• ACTION ITEM
The entries below contain pictures. Write out only the lines from the line with "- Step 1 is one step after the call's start" up to and including the line with "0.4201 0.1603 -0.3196", exactly, without them.
== RECORD EXTRACTS
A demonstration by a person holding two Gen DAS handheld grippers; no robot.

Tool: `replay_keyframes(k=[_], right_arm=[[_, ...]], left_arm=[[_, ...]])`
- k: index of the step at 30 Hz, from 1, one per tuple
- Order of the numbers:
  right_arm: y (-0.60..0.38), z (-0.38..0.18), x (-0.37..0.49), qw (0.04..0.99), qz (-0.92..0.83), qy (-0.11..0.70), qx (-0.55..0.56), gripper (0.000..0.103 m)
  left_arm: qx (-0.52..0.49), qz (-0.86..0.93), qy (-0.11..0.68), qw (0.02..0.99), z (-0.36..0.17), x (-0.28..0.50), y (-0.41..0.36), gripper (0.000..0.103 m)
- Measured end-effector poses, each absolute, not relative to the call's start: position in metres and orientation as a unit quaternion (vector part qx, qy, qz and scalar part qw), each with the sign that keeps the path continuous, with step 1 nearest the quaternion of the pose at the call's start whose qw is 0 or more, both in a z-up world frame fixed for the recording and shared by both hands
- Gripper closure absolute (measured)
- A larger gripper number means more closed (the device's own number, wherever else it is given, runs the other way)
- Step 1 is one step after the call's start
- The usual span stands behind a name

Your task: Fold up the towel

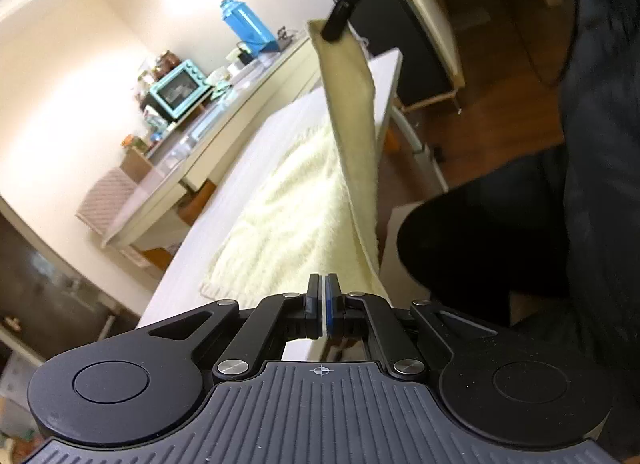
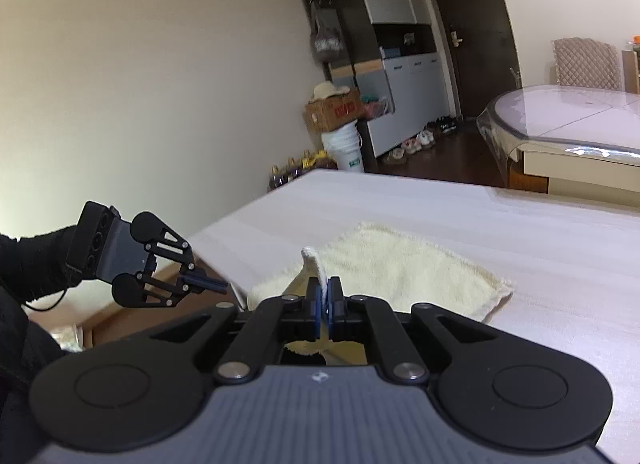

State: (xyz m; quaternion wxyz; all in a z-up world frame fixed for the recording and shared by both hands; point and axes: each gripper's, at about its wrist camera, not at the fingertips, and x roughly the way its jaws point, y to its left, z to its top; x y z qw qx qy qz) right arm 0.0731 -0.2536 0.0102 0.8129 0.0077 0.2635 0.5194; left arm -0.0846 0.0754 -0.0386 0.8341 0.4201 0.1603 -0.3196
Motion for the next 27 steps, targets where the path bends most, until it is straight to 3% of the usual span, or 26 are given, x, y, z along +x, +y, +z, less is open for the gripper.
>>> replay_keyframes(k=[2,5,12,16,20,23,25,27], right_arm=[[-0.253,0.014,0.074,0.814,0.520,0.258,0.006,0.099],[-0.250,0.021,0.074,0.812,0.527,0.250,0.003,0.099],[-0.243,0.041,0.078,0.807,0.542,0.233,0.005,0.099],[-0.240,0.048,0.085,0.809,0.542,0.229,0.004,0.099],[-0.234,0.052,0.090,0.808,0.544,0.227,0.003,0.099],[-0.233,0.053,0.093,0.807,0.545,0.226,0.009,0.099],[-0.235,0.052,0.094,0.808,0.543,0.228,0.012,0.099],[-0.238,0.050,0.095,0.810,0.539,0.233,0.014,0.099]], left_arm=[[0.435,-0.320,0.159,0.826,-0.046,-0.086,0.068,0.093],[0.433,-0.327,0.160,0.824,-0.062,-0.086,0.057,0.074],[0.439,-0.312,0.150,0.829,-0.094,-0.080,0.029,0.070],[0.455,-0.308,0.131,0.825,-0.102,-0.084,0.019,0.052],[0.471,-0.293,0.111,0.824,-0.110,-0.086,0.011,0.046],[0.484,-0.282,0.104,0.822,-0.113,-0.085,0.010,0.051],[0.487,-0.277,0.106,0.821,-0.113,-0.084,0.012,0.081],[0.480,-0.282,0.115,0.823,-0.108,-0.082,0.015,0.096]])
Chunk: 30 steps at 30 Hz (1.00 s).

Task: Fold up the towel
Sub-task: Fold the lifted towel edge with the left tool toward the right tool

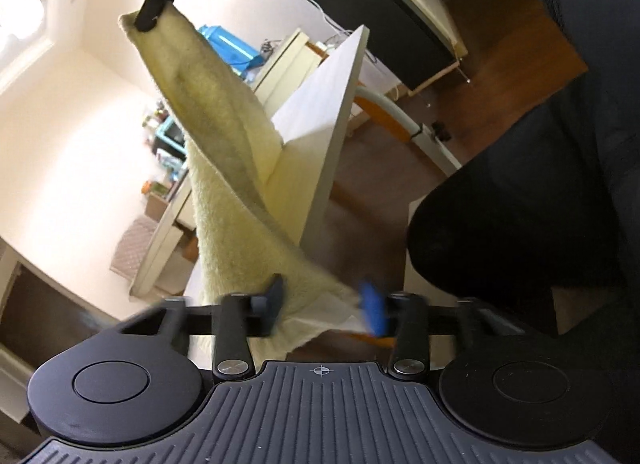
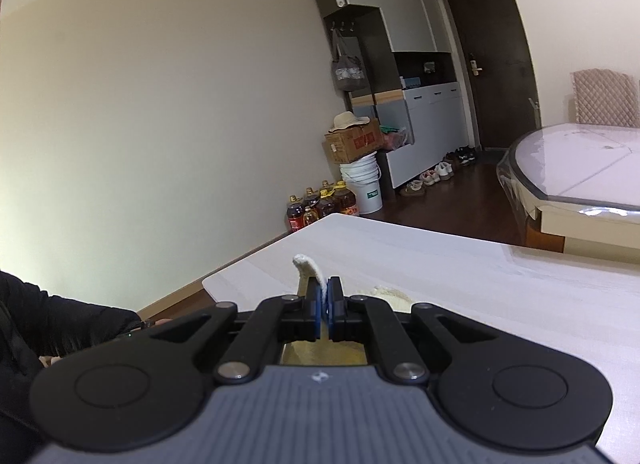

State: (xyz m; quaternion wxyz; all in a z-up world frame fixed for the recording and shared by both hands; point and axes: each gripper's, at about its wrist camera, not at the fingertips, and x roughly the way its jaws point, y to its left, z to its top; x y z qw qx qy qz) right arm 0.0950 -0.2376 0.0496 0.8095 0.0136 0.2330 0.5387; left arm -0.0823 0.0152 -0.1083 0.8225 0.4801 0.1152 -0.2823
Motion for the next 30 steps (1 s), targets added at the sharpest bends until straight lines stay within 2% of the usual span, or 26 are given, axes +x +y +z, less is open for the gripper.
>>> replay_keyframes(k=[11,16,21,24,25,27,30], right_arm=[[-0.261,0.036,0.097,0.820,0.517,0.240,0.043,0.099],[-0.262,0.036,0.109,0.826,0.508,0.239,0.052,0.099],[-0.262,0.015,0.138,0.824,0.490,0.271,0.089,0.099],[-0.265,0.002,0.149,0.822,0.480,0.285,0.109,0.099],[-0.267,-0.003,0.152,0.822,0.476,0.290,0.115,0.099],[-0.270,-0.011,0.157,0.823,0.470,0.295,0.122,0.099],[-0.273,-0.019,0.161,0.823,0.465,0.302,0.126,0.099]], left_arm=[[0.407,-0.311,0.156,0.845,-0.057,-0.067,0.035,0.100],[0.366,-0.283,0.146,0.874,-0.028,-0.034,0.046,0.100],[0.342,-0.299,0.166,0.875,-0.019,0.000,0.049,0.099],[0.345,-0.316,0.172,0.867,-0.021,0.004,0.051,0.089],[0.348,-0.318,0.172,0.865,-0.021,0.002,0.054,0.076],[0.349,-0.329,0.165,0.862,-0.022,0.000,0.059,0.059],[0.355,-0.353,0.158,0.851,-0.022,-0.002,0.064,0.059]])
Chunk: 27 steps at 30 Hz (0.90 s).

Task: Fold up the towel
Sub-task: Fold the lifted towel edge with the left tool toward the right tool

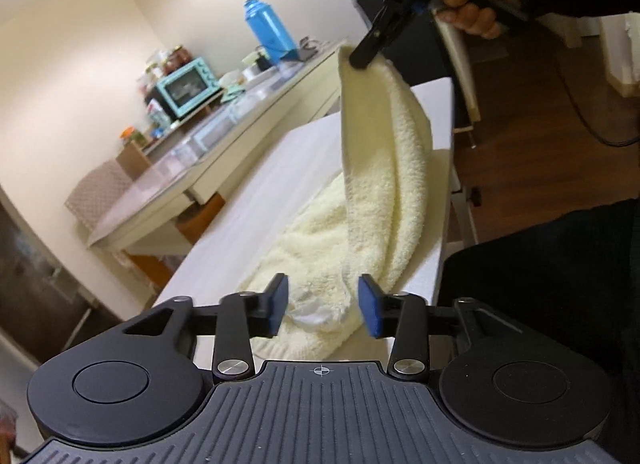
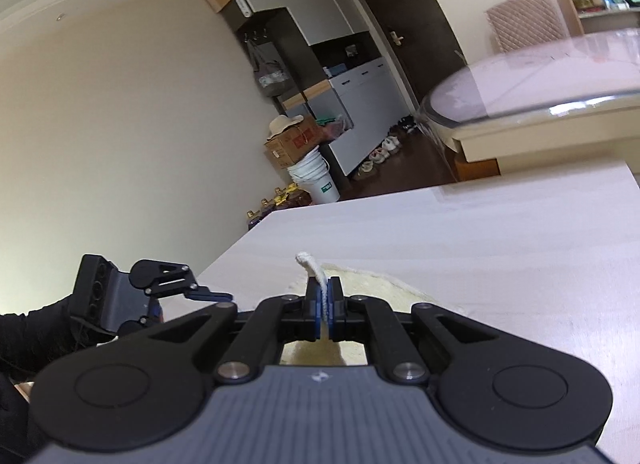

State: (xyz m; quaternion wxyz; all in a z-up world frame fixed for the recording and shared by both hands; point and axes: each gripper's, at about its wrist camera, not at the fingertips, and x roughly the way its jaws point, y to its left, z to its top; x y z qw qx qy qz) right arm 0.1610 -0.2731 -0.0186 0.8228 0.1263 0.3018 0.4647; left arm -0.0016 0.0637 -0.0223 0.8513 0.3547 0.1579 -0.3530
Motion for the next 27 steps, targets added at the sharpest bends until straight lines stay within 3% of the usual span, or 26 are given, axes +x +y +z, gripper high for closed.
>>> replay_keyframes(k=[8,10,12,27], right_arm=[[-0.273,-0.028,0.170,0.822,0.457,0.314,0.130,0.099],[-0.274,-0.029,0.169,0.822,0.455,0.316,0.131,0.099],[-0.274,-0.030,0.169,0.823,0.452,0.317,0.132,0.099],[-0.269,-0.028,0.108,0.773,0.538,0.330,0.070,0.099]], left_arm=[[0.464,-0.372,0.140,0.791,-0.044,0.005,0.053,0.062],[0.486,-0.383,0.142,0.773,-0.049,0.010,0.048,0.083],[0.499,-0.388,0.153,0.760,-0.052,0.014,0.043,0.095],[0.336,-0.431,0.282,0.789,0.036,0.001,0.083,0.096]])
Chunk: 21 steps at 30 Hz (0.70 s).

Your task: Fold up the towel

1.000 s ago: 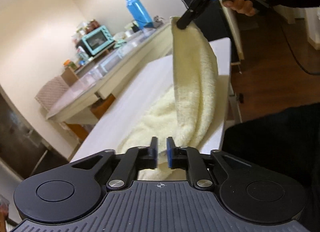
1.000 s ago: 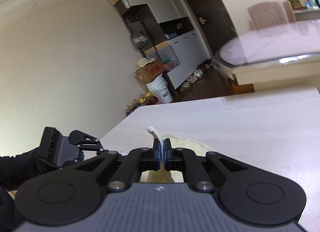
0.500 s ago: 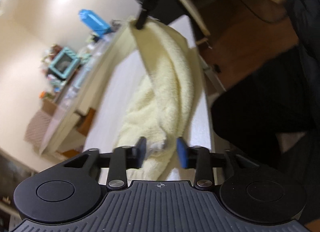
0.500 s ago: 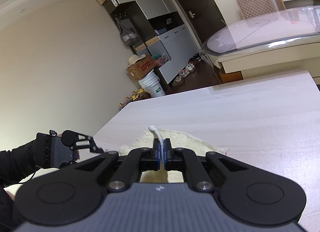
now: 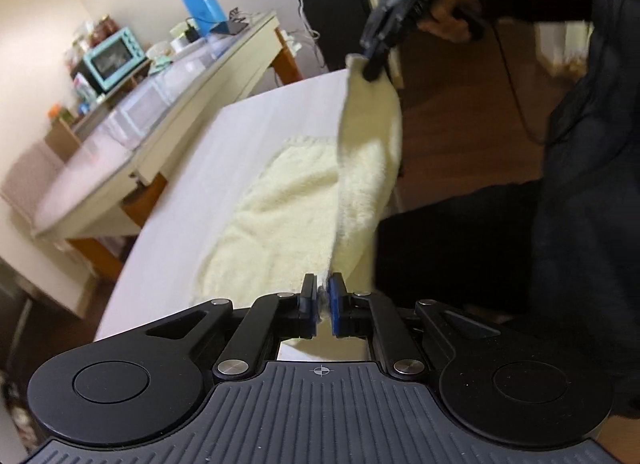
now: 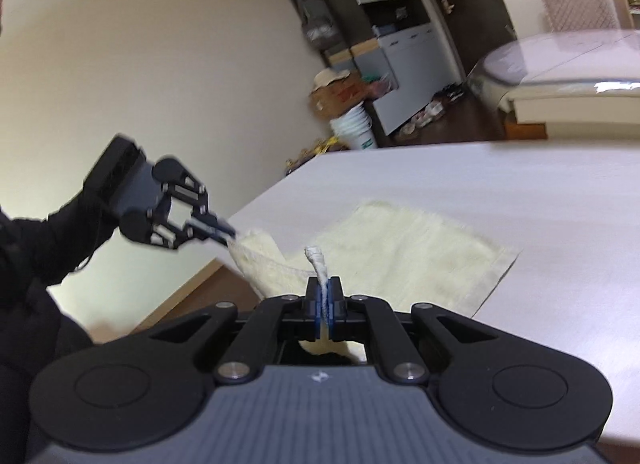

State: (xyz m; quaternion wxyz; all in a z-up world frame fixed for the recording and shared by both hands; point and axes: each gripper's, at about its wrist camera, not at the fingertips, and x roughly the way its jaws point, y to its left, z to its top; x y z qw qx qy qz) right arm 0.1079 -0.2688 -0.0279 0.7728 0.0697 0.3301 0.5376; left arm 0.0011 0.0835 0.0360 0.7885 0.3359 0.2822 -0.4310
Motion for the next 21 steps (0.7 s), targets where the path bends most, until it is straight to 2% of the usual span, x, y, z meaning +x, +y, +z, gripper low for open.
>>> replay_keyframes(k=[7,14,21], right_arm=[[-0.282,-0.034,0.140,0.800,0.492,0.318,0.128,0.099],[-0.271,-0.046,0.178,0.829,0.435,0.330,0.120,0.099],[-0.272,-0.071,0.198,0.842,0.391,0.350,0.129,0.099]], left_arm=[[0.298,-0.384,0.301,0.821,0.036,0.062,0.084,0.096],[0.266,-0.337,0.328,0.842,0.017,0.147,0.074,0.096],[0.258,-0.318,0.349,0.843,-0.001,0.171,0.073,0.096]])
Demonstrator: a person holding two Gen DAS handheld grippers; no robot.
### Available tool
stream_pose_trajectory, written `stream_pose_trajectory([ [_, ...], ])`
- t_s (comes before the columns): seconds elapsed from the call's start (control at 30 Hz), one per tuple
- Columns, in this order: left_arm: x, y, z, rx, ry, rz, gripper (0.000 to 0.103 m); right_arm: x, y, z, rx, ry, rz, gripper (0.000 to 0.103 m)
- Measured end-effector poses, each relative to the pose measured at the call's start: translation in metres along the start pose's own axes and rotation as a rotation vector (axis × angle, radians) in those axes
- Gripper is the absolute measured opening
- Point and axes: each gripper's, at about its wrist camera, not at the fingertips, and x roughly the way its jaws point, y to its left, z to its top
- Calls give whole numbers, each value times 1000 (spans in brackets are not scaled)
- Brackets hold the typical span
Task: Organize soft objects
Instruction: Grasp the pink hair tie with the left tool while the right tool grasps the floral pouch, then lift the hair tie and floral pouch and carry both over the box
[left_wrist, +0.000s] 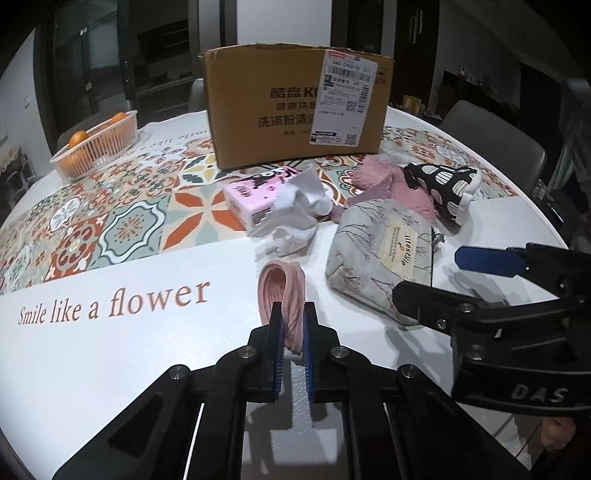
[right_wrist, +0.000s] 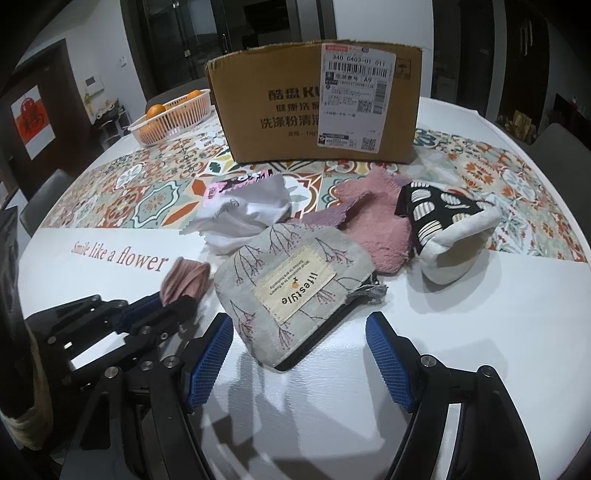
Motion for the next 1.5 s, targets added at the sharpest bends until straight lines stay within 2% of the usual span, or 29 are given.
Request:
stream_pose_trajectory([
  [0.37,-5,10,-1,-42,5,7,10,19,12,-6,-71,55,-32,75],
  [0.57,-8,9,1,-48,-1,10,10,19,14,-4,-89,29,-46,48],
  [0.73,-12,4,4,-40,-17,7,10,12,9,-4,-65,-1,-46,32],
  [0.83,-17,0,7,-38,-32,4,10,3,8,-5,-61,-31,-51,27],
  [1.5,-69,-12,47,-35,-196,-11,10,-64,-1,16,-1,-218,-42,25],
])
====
• EXERCISE OUTPUT
- Step 1 is one step after the call's start
- The usual span stands behind a name

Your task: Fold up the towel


State: (xyz m; quaternion wxyz; all in a z-up world frame fixed for the recording and shared by both hands; point and axes: each gripper's, at about its wrist camera, not at the fingertips, and x roughly the way its jaws point, y to its left, z to its top; x y z qw qx qy qz) right arm 0.0731 -0.2536 0.0102 0.8129 0.0077 0.2635 0.5194; left arm -0.0846 0.0754 -0.0386 0.8341 0.4201 0.1603 -0.3196

Besides this answer, the exercise requires nothing else.